Distributions of the success probability of each restart segment within EAX solving RUE instances with \(n=1500,4500\). (For details, see text.)

To summarise, our experiments indicate that adapting the population size, \(N_{pop}\), with instance size can significantly improve the scaling behaviour of EAX on RUE instances. After optimising the adaptation mechanism using automated configuration of \(\alpha \) (together with \(N_{ch}\)), the scaling of EAX is best captured by a polynomial model, and the resulting version of EAX represents a significant improvement in the state of the art for inexact TSP solving. In particular, we observed an \(\approx \)1.13\(\times \) improvement in the median running time for EAX and even more substantial improvements for higher percentiles when solving instances of size \(n=4500\). Based on our scaling analysis, we expect the performance advantage of EAX (configured + var pop) over EAX (default) to grow further with instance size.

3.4 Impact of Automated Configuration on Scaling of LKH

We also attempted to configure LKH for improved scaling of running time. With over 40 parameters, LKH is arguably much more configurable than EAX. Out of these parameters, some require additional information, such as initial tours or sub-division of a given TSP instance, which are not available in our case. Thus, we selected the 21 parameters (12 numerical and 9 categorical) listed in Table 5, which we could configure without additional information or code modification. We used the same default values as specified in the user guide, except for PATCHING_A and PATCHING_C, as mentioned in Sect. 2.2. The ranges or sets of settings for all parameters were determined based on the user guide; when in doubt, we used large ranges to create a large configuration space for SMAC to explore. We enforced a cut-off of 2 CPU days for each SMAC run. To ensure that SMAC could perform at least 1000 runs of LKH, we further enforced a cut-off time of 172 s for each LKH run.

Table 5. List of numerical (N) and categorical (C) parameters for LKH considered in our configuration experiments.

We first configured LKH analogously to EAX, that is, we performed 25 SMAC runs using a set of 100 RUE instances of size \(n=1500\) randomly selected from the full set, and selected from the 25 configurations the one with the best performance across the 100 training instances. The resulting configuration achieved improved performance only for instances up to size 2000, but did not scale to larger instance sizes, suggesting overfitting on smaller instance sizes.

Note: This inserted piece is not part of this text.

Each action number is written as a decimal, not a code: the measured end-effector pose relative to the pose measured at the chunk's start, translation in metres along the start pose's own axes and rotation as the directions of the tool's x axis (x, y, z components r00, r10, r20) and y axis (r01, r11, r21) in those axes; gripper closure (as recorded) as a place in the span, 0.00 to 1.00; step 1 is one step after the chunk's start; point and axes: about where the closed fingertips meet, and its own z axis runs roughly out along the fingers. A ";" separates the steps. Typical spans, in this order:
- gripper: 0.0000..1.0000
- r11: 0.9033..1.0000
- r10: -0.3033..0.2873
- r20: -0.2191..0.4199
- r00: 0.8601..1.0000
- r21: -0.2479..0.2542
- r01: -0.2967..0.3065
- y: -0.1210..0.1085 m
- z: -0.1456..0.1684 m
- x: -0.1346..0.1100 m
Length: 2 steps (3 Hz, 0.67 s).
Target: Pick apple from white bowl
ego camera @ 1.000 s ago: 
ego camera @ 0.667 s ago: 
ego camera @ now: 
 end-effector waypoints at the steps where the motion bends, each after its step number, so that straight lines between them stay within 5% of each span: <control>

Next, we attempted to improve the scaling performance by following a protocol proposed by Styles et al. [23]. More precisely, we performed 25 SMAC runs to configure LKH using a set of 100 instances with instance size \(n=1000\) and selected the best configuration based on performance on a set of 50 validation instances selected uniformly at random from the the set of RUE instances of size \(n=1500\). We then analysed the scaling of LKH with the configuration such obtained and found a root-exponential model to fit best, with a value of b very similar to that obtained for the default configuration (1.2077 vs 1.2067). Based on these scaling models and observed running times, we determined that this configuration performs better than the default configuration of LKH up to \(n=3500\), but not beyond. This indicates that using the modified configuration protocol reduces, but does not completely eliminate overfitting on smaller instance sizes.

Table 6. Most accurate (bounding) scaling models for the median running times required by variants of LKH for finding optimal solutions to RUE instances and corresponding RMSE values (in CPU sec). LKH (scaling configuration) uses parameter settings obtained using SMAC and the protocol by Styles et al.; LKH (scaling configuration w/fewer para) uses a configuration obtained analogously using a reduced parameter space (for details, see text). All models were fitted using performance data obtained on RUE instances of size 500...1500 and challenged by performance data for instances of size 2000...4500.
Table 7. 95 % bootstrap confidence intervals for the parameters of the scaling models from Table 6.
Fig. 5.
figure 5

Scaling models for default LKH and optimised LKH (scaling configuration w/fewer para) from Table 6, along with observed performance data and bootstrap confidence intervals for predicted performance obtained from the scaling models.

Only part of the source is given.